In reading histories about radio as a format, Brogdon said the innovation of television in the 1950s also disrupted the radio industry in a similar way, hitting the “industry like a rocket.”
At the time, radio stations struggled on the solution of how to remain relevant, with networks “throwing money” at the problem in the hopes that would fix it, Brogdon said. Things like long form radio pretty much went away during that period, but it also brought the rise of the DJ in the radio format. With the new technologies and the changes in listening habits, Brogdon said it will be interesting to see how the medium tries to navigate the changing landscape.
“Radio has got some real exciting challenges ahead,” Brogdon said.
Public radio in particular has some interesting challenges. While fights and debates over the amount of public funding that stations would get seemed to go on every year, Brogdon said the federal government “ripping out” all funding for public media in the last budget is a significant challenge for stations. Along with the COVID-19 pandemic, those changes have “thrown a monkey wrench” into radio.
In the face of the challenges, Brogdon said it feels “bittersweet” to be stepping back from many of his duties at KPR. Although he will still be doing the “really, really fun parts” of his old job — namely, producing the Retro Cocktail Hour — he won’t be doing the same day-to-day as the program director, which will be quite a change after 43 years.

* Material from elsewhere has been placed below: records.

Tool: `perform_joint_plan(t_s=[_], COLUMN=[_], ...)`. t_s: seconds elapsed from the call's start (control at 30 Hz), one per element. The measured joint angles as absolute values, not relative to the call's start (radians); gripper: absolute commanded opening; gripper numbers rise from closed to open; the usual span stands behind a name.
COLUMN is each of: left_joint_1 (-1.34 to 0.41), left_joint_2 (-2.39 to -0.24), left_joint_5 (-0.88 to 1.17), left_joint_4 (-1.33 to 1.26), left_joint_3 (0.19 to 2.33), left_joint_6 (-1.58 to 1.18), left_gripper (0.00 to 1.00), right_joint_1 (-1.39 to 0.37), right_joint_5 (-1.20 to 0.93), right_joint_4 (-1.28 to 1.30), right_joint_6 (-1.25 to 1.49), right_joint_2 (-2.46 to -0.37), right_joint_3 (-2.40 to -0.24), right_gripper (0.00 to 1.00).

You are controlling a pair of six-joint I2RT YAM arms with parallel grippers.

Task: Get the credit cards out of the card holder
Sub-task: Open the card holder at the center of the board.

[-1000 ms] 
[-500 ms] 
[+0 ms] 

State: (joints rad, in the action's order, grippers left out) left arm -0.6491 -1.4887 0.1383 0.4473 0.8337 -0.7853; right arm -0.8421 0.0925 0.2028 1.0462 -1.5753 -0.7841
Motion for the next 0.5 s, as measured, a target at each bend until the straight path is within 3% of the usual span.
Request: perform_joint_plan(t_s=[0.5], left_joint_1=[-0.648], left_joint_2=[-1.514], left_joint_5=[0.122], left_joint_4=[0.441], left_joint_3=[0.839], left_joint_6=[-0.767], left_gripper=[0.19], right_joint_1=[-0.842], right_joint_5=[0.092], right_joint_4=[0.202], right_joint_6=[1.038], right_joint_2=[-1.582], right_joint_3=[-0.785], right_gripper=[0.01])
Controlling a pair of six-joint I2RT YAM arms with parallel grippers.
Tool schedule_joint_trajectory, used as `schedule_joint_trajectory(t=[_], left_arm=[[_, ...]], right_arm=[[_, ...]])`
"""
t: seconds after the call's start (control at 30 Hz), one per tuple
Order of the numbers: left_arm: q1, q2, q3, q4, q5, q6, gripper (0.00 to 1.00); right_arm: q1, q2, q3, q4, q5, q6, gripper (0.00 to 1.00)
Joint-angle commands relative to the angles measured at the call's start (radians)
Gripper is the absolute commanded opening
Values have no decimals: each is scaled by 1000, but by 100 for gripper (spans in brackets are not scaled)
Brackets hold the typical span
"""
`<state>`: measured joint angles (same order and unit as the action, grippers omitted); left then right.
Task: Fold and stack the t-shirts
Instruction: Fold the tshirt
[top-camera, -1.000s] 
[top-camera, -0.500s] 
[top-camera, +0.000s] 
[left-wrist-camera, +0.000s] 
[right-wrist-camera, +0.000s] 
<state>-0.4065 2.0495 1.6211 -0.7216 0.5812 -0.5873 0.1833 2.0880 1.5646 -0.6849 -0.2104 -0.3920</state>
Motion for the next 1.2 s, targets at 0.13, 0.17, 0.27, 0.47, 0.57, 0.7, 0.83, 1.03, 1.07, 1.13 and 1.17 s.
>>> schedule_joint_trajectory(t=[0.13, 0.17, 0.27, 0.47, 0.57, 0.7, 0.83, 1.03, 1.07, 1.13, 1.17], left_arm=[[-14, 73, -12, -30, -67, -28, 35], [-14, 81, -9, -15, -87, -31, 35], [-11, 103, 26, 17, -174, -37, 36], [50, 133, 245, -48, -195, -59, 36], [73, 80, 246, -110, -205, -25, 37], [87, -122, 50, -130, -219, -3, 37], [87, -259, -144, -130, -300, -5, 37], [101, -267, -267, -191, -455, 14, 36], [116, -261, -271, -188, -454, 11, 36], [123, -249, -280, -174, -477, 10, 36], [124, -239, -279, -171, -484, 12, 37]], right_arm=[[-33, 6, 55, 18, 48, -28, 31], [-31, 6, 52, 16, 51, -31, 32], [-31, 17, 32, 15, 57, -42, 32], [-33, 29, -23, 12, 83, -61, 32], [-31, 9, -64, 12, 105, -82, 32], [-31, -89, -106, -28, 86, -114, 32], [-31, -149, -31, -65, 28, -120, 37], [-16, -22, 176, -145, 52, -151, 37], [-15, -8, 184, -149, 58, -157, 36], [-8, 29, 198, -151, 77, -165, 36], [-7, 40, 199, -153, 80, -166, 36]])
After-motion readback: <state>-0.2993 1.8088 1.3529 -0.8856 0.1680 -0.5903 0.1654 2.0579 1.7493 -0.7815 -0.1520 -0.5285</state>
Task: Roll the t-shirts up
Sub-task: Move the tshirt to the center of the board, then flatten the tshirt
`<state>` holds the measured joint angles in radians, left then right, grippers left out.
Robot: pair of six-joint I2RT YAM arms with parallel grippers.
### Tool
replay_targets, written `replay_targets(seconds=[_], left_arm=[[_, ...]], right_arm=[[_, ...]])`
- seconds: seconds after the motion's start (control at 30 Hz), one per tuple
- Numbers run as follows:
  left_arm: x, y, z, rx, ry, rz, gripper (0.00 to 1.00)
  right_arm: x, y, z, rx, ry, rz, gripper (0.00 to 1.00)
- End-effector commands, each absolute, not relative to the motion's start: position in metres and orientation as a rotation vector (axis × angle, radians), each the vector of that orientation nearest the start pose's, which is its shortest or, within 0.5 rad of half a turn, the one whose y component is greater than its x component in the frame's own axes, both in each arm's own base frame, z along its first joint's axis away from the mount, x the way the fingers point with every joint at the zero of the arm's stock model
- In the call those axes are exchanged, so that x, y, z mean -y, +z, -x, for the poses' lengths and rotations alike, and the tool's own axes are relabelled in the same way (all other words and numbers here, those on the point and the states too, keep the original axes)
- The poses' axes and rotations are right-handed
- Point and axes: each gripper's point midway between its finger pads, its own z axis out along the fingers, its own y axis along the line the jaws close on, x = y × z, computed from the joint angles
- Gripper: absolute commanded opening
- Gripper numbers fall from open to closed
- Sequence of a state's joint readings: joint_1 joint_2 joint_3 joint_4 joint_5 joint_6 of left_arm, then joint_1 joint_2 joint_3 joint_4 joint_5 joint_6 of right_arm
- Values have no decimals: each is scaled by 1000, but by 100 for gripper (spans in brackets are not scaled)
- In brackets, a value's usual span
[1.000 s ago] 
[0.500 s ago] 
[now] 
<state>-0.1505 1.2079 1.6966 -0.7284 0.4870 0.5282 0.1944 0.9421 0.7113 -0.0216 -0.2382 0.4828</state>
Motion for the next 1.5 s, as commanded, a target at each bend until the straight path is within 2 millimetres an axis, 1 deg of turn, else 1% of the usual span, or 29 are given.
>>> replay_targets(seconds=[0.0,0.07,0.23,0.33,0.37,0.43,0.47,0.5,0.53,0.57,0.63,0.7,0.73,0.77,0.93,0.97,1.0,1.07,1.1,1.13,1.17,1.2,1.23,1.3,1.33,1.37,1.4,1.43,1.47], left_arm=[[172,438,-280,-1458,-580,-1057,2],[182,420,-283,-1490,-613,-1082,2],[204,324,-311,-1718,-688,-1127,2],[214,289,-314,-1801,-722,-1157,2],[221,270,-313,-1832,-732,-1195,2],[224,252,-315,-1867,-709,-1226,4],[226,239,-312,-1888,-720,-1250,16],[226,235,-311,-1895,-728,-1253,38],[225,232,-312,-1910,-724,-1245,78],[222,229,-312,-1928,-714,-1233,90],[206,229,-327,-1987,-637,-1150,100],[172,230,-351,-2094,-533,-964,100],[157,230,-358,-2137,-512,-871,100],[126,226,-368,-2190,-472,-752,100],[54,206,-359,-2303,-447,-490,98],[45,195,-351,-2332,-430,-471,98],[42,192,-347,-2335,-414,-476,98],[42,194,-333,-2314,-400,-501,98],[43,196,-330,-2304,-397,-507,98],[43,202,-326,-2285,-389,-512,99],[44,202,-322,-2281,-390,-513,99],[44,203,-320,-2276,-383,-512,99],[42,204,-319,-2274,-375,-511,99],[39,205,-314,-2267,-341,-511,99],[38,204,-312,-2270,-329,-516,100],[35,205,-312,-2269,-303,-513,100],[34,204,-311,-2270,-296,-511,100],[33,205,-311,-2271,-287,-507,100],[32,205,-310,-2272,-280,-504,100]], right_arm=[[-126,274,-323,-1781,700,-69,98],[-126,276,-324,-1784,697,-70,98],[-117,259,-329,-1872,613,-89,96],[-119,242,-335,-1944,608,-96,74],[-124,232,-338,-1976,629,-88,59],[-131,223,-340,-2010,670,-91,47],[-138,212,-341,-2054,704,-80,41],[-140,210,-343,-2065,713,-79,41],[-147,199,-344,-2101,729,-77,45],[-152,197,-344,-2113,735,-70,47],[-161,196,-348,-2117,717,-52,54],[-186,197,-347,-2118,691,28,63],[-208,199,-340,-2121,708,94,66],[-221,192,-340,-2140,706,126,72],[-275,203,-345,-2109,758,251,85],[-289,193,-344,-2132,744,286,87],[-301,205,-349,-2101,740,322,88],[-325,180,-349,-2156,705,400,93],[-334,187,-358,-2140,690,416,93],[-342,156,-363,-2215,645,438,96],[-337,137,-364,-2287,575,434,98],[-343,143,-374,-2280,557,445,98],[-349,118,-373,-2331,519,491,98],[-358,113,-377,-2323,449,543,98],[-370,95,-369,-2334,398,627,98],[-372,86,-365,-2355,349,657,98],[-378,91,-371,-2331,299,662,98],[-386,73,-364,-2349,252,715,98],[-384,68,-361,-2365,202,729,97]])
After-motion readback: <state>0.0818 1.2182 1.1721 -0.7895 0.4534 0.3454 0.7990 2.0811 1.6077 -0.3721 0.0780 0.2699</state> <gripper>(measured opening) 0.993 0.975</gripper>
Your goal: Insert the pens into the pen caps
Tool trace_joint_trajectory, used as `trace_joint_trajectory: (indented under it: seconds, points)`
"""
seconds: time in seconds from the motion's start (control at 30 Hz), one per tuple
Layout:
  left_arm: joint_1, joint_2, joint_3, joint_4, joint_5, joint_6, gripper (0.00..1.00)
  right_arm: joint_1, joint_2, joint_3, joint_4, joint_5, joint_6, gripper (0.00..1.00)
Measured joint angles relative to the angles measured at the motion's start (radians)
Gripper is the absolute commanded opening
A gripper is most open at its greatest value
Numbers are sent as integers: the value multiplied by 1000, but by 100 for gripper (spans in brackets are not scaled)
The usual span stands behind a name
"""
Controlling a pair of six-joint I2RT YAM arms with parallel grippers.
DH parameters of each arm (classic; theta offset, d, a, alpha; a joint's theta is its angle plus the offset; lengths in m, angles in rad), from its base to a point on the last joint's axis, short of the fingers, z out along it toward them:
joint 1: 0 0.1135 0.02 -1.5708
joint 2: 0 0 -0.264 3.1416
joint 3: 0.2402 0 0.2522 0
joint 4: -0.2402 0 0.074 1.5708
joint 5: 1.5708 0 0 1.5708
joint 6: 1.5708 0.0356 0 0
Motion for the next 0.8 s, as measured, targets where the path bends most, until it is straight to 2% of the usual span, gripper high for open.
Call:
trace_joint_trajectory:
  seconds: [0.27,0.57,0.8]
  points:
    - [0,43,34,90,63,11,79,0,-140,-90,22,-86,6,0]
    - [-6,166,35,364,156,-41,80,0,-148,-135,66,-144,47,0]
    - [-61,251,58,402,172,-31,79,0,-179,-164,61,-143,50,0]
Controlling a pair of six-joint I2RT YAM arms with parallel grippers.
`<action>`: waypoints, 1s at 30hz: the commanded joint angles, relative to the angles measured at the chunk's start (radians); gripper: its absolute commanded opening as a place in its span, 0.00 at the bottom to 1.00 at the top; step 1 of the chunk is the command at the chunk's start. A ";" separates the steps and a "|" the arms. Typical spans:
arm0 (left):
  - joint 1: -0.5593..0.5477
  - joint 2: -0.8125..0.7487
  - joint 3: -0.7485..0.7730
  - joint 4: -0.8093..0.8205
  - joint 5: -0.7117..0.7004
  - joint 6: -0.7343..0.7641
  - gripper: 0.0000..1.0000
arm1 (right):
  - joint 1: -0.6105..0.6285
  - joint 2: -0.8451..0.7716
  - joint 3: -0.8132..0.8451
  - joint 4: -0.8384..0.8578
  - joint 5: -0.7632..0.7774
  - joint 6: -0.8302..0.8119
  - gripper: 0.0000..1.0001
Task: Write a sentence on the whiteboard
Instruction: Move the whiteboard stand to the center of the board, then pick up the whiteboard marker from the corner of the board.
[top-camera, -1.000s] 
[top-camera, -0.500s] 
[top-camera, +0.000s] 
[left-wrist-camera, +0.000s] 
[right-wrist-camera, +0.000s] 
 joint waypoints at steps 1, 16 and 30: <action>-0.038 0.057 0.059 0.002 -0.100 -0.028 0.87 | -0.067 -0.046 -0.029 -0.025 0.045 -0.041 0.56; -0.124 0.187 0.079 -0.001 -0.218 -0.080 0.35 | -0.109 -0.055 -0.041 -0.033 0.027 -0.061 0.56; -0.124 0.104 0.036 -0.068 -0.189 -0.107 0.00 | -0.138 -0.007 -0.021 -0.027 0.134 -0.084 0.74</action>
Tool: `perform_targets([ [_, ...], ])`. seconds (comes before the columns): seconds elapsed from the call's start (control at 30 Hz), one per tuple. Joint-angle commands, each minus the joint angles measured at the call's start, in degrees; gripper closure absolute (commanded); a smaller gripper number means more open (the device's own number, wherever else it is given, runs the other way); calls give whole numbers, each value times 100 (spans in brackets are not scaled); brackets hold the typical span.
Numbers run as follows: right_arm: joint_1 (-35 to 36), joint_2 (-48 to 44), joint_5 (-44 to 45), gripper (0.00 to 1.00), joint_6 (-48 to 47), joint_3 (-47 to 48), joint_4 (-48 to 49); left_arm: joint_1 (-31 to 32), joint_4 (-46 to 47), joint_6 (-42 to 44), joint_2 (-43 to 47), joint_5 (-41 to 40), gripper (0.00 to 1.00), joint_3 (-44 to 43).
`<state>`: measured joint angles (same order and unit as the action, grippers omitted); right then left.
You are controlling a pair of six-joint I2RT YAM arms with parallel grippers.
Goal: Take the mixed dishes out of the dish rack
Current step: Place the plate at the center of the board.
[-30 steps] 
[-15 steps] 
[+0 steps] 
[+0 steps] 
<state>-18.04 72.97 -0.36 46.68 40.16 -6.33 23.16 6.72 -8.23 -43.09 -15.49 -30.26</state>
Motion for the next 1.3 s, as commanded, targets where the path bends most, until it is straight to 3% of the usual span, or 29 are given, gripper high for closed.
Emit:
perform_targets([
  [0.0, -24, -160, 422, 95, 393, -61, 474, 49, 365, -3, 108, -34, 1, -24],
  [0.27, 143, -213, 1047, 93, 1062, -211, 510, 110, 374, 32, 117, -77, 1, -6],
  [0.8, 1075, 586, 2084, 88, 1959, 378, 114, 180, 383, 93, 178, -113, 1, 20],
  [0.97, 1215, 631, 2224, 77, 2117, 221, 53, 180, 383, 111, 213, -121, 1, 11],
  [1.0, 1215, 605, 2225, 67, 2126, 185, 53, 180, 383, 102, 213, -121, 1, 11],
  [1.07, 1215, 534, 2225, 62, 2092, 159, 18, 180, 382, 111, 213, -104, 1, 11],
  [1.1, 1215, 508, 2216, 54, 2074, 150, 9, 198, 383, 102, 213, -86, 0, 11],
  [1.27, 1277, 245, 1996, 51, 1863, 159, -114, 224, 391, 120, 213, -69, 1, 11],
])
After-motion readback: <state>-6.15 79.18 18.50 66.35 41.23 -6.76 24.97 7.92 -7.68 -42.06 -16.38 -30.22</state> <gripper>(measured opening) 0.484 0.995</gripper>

But while he steps back, Brogdon said he feels the team at KPR is the “best team (he’s) ever worked with,” and he is confident they will be able to help lead the radio station to serve the community as best as it can — something he long loved to do.
“It was mine to do for 43 years, now it’s going to be someone else’s,” Brogdon said. “I am glad I’m going to be able to contribute in some small way because I love these people, they’re just the best.”